##### MATERIAL FOR THIS TASK

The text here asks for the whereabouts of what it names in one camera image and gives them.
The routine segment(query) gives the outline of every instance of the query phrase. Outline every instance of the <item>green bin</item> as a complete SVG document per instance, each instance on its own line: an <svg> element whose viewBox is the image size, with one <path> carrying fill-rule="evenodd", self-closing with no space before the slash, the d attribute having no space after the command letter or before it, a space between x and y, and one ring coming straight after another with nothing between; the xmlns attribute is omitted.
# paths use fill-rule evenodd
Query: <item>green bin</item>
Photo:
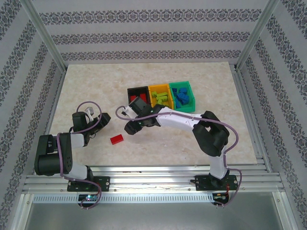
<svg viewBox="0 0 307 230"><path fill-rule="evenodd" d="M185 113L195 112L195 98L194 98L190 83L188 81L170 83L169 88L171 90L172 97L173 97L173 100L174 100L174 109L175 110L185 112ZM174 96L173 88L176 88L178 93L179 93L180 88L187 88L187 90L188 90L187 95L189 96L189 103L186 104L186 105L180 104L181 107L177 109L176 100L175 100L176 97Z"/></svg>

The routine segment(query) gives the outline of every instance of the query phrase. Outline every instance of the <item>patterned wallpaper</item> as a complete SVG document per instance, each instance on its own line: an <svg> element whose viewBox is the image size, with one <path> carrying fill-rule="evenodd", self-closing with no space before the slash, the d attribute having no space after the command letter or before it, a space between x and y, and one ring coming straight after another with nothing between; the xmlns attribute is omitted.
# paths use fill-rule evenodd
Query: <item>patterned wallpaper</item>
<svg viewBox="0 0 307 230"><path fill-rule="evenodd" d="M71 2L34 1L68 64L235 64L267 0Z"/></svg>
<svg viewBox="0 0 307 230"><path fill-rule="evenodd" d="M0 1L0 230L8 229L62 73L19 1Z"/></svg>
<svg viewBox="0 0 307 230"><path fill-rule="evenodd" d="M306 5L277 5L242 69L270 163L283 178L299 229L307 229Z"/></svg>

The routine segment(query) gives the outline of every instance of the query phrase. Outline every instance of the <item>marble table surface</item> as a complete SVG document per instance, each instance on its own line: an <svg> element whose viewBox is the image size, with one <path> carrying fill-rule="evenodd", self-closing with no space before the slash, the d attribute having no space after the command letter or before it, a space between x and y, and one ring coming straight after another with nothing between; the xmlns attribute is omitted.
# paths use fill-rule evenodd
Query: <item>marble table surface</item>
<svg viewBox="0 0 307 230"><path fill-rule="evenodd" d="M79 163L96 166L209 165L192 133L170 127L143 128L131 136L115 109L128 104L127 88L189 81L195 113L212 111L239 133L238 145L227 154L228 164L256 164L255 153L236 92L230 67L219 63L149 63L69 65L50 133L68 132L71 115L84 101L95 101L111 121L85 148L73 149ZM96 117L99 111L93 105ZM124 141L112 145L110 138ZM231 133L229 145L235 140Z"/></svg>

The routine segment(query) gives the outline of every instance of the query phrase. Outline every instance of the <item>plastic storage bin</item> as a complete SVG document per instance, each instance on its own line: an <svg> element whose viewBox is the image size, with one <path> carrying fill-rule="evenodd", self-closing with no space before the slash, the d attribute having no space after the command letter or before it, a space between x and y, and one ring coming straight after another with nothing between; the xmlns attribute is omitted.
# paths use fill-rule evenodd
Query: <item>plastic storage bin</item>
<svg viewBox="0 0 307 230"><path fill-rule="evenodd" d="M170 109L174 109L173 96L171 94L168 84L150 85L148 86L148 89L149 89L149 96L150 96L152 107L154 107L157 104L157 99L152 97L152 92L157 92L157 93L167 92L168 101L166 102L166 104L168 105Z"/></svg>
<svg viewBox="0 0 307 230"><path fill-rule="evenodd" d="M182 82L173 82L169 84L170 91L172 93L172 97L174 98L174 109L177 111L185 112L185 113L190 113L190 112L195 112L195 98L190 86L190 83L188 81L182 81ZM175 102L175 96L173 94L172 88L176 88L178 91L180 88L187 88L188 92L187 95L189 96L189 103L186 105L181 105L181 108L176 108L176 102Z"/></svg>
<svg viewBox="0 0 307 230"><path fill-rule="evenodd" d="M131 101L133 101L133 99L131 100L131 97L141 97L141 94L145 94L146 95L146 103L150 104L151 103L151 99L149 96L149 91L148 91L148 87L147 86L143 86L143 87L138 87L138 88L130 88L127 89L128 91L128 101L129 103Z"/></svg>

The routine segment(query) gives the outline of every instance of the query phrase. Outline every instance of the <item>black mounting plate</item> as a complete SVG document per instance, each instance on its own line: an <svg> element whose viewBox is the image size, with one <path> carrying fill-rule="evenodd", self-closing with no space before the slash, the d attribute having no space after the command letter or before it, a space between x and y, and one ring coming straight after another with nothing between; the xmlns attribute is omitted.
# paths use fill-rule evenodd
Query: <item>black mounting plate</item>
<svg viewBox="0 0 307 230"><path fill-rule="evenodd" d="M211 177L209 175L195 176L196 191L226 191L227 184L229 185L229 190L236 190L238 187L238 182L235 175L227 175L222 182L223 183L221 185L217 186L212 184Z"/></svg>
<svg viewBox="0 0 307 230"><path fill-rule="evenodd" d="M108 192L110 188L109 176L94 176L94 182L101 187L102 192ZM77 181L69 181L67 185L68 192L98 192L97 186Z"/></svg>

##########
##### MATERIAL FOR THIS TASK

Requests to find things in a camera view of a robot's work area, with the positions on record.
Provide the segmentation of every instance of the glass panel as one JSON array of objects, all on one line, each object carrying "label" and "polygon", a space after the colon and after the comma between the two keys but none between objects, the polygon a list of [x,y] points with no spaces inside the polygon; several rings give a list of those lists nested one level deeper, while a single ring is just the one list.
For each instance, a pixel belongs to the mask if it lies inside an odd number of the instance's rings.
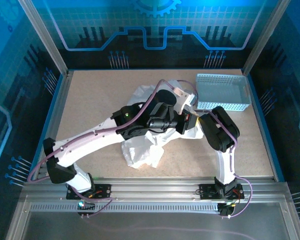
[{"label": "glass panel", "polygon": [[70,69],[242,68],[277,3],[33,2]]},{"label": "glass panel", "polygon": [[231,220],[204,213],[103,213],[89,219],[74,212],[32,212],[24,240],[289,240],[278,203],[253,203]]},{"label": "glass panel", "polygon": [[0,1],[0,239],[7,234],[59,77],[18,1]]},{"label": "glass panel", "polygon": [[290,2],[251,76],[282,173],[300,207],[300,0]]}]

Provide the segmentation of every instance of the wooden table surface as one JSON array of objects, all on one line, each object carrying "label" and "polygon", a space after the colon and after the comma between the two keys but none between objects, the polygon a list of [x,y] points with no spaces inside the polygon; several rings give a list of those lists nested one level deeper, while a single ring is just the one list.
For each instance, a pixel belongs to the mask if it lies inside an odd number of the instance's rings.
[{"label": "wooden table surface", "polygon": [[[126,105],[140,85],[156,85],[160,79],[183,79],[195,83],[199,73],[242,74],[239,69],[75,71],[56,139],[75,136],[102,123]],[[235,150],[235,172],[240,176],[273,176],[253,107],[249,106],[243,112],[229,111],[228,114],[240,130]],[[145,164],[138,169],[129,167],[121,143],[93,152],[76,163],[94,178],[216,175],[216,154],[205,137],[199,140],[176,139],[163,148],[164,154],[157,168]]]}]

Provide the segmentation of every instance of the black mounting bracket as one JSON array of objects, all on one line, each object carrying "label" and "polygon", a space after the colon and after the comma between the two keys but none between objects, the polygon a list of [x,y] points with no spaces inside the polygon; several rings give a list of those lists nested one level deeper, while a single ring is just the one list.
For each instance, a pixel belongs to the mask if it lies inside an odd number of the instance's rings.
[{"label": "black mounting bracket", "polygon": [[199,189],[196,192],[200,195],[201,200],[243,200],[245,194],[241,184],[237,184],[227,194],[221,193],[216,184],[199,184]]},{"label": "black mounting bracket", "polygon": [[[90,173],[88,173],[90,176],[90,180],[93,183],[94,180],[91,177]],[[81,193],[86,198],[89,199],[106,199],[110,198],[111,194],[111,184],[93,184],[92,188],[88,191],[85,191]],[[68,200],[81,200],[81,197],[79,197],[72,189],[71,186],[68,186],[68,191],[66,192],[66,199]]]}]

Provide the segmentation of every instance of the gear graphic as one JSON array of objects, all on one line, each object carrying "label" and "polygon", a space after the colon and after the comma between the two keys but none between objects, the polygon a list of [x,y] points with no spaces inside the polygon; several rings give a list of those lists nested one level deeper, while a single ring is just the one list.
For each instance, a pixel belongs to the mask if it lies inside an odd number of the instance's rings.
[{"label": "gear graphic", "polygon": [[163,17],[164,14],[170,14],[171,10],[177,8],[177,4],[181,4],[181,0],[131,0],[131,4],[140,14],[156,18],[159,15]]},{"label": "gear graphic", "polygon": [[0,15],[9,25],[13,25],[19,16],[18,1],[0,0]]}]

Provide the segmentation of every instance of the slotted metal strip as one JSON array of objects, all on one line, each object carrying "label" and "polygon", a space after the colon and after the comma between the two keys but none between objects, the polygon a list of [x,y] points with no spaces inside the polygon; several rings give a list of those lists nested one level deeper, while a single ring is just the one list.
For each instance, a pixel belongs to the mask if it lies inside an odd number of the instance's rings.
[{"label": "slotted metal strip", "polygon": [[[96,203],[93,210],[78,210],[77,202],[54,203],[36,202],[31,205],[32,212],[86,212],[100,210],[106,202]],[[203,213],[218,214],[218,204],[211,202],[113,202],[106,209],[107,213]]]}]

##########
##### MATERIAL FOR THIS TASK

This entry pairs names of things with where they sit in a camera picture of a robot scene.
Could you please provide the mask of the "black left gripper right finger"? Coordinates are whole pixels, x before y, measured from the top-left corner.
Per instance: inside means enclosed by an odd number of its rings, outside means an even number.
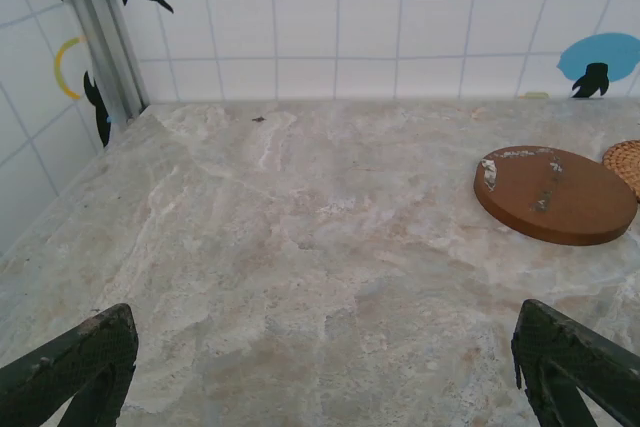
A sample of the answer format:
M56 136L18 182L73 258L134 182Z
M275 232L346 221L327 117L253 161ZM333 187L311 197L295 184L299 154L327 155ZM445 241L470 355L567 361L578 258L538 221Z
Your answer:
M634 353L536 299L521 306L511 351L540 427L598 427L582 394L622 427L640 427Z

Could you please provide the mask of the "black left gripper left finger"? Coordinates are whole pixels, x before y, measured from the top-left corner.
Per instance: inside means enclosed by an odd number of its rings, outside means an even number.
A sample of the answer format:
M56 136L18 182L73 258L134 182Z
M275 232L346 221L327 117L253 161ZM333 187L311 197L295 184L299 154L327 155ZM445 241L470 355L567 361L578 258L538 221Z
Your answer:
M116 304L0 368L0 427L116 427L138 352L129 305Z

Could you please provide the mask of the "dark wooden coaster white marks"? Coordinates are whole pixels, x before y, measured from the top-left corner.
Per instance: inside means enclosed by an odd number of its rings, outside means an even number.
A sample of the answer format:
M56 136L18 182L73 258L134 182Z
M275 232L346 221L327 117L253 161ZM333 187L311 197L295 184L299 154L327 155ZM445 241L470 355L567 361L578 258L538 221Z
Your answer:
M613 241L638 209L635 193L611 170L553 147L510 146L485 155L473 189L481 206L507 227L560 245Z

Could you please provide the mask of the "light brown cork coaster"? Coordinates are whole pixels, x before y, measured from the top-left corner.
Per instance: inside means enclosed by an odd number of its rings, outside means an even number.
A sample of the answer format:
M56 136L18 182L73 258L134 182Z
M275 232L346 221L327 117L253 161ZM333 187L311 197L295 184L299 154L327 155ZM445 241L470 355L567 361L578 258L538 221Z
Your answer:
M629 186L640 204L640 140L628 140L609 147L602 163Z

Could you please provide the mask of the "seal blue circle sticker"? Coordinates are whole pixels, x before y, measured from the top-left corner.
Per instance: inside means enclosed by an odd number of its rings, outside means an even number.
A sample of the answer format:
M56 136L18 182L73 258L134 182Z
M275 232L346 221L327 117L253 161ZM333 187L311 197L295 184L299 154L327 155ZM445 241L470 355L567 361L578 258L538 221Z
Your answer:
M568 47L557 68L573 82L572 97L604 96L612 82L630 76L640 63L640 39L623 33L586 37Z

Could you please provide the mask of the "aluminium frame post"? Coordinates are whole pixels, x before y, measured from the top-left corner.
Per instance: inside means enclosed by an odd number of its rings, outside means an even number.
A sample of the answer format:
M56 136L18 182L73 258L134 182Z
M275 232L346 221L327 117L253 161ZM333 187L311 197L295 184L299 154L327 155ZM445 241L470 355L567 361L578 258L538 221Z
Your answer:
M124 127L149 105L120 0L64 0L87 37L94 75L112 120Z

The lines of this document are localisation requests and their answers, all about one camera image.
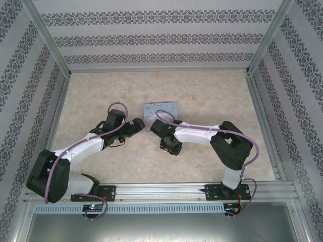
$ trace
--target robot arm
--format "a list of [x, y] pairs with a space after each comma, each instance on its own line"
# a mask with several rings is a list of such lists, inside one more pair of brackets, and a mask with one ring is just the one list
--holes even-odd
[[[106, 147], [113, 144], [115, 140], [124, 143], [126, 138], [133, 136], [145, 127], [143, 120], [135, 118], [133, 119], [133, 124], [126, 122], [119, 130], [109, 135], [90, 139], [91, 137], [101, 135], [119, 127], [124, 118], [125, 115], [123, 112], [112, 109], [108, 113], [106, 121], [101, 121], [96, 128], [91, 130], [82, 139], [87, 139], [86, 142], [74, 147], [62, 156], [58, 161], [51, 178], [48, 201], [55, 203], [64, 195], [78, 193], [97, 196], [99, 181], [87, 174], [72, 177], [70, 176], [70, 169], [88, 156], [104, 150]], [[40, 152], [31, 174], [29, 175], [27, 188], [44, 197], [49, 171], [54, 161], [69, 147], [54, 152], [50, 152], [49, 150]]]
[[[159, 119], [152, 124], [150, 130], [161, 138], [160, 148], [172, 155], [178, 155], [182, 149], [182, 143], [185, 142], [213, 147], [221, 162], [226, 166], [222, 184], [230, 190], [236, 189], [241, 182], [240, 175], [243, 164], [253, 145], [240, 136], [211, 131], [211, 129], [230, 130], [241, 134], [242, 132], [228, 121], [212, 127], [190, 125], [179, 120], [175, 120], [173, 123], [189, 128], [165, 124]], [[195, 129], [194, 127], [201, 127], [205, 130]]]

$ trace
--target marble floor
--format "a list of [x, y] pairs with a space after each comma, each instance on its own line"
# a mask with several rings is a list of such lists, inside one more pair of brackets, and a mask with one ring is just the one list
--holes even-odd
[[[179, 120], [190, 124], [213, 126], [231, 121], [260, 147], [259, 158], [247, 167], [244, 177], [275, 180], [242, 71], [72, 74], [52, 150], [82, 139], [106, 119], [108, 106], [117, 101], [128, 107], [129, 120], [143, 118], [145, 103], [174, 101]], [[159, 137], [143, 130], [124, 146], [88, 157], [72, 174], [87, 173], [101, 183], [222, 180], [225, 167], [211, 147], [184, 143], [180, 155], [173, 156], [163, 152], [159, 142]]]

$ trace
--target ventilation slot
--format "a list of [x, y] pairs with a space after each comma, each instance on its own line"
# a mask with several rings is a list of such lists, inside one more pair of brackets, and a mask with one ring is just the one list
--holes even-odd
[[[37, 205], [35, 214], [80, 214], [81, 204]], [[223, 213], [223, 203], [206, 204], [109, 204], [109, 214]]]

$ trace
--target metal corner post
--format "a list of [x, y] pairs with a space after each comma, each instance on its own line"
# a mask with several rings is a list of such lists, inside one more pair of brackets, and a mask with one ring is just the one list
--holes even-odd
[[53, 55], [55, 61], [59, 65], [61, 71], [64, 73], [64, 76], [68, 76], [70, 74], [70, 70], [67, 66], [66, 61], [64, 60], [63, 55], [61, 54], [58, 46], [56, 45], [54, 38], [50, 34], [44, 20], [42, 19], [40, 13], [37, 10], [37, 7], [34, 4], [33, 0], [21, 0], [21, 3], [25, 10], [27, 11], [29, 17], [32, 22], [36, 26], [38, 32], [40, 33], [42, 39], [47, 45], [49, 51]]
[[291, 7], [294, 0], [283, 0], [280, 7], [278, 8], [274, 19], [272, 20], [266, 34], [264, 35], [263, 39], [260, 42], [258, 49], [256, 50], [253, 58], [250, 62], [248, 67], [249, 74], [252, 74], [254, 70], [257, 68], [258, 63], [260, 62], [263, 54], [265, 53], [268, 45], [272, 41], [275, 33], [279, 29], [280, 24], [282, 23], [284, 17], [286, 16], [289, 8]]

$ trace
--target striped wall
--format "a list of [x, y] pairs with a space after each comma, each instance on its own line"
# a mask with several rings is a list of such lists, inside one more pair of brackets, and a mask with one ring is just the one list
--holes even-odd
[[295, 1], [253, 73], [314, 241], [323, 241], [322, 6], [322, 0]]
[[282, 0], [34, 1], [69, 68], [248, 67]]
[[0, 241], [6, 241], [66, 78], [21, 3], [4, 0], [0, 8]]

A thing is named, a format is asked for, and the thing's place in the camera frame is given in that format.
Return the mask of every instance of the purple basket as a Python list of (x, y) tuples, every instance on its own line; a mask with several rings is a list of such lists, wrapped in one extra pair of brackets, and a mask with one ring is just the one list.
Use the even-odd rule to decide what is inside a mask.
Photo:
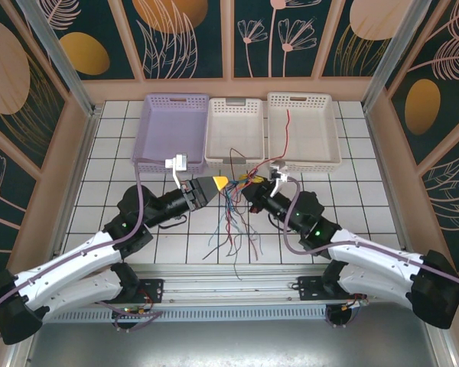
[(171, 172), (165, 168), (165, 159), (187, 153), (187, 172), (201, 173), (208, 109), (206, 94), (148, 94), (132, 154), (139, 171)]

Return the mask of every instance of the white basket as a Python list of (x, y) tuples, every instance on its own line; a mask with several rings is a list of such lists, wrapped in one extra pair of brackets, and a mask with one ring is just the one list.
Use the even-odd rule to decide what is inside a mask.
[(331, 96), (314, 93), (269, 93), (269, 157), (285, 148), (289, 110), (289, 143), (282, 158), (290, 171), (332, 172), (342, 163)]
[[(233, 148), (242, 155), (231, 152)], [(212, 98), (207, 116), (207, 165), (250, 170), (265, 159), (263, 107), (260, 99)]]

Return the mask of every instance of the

##########

● **WORK TO COMPLETE**: Determine the count of lines in the data above with the string "coaster" in them, and give that count alone.

● **ANSWER FOR THIS EXERCISE**: 2